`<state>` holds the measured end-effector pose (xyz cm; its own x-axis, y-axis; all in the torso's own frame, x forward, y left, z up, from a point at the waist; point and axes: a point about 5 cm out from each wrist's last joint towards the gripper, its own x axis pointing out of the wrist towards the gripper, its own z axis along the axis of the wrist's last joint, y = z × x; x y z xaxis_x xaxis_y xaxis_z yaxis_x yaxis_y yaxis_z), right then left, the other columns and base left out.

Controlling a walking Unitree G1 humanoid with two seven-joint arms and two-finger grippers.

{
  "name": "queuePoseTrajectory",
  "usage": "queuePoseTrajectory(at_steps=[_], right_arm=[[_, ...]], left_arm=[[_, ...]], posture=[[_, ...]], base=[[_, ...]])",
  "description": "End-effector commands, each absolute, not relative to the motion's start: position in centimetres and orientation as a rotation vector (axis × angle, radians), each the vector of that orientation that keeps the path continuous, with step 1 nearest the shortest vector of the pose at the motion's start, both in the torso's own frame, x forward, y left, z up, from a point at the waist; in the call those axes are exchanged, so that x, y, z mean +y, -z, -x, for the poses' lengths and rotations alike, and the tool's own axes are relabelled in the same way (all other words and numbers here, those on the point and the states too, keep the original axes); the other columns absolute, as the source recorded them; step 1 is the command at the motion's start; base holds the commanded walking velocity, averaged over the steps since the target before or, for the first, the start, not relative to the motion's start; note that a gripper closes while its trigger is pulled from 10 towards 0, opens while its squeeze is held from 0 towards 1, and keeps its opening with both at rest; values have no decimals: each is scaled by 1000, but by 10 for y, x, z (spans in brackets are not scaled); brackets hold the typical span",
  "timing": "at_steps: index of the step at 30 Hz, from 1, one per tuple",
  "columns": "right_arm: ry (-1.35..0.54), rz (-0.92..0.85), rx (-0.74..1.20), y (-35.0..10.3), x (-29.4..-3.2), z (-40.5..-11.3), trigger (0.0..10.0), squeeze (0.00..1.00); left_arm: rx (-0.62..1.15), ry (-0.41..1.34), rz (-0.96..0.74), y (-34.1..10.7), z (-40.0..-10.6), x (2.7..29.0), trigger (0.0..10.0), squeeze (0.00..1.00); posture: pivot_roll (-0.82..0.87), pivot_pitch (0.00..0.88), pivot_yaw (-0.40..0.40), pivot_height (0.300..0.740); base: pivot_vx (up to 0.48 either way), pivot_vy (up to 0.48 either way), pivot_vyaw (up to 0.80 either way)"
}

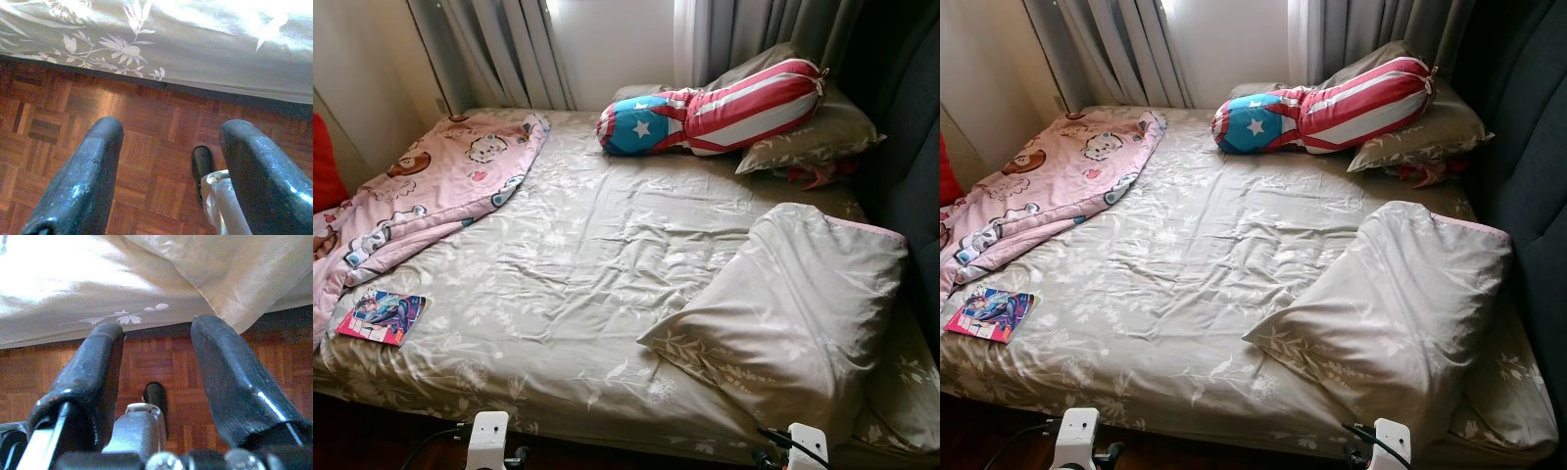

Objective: Clean up the room

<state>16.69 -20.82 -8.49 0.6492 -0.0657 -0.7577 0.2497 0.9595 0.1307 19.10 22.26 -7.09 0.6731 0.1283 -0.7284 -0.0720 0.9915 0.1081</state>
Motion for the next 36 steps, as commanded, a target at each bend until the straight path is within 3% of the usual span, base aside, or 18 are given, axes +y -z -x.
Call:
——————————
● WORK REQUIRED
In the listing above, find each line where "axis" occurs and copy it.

● RESULT
`<state>` holds the measured end-effector pose (xyz cm; its own x-axis, y-axis; all in the torso's own frame, x forward, y left, z up, from a point at the waist; point and axes: a point about 5 cm out from each wrist's last joint towards the gripper, its own x axis pointing out of the wrist towards the gripper, its own z axis along the axis of the wrist's last joint, y = z × x; x y z xaxis_x xaxis_y xaxis_z yaxis_x yaxis_y yaxis_z), right then left, the other columns and base left out.
  "description": "End-effector commands, each absolute, not relative to the motion's start: position in centimetres and orientation as a rotation vector (axis × angle, radians), each the vector of that orientation that keeps the path continuous, with step 1 nearest the shortest vector of the pose at the motion's start, both in the torso's own frame, x forward, y left, z up, from a point at the waist; in the call those axes are exchanged, so that x, y, z mean +y, -z, -x, for the poses' lengths and rotations alike, and the tool's own axes are relabelled in the same way (all other words and numbers here, those on the point and the states too, keep the original axes); the other columns absolute, as the source recorded them; step 1 is the command at the motion's start; base holds the commanded walking velocity, averaged over the steps since the target before or, for the first, the start, not relative to the motion's start; note that a gripper closes while its trigger is pulled from 10 towards 0, opens while its squeeze is held from 0 towards 1, and keeps its opening with both at rest; values have no decimals: each is scaled by 1000, but by 10 for y, x, z (spans in brackets are not scaled); brackets hold the typical span",

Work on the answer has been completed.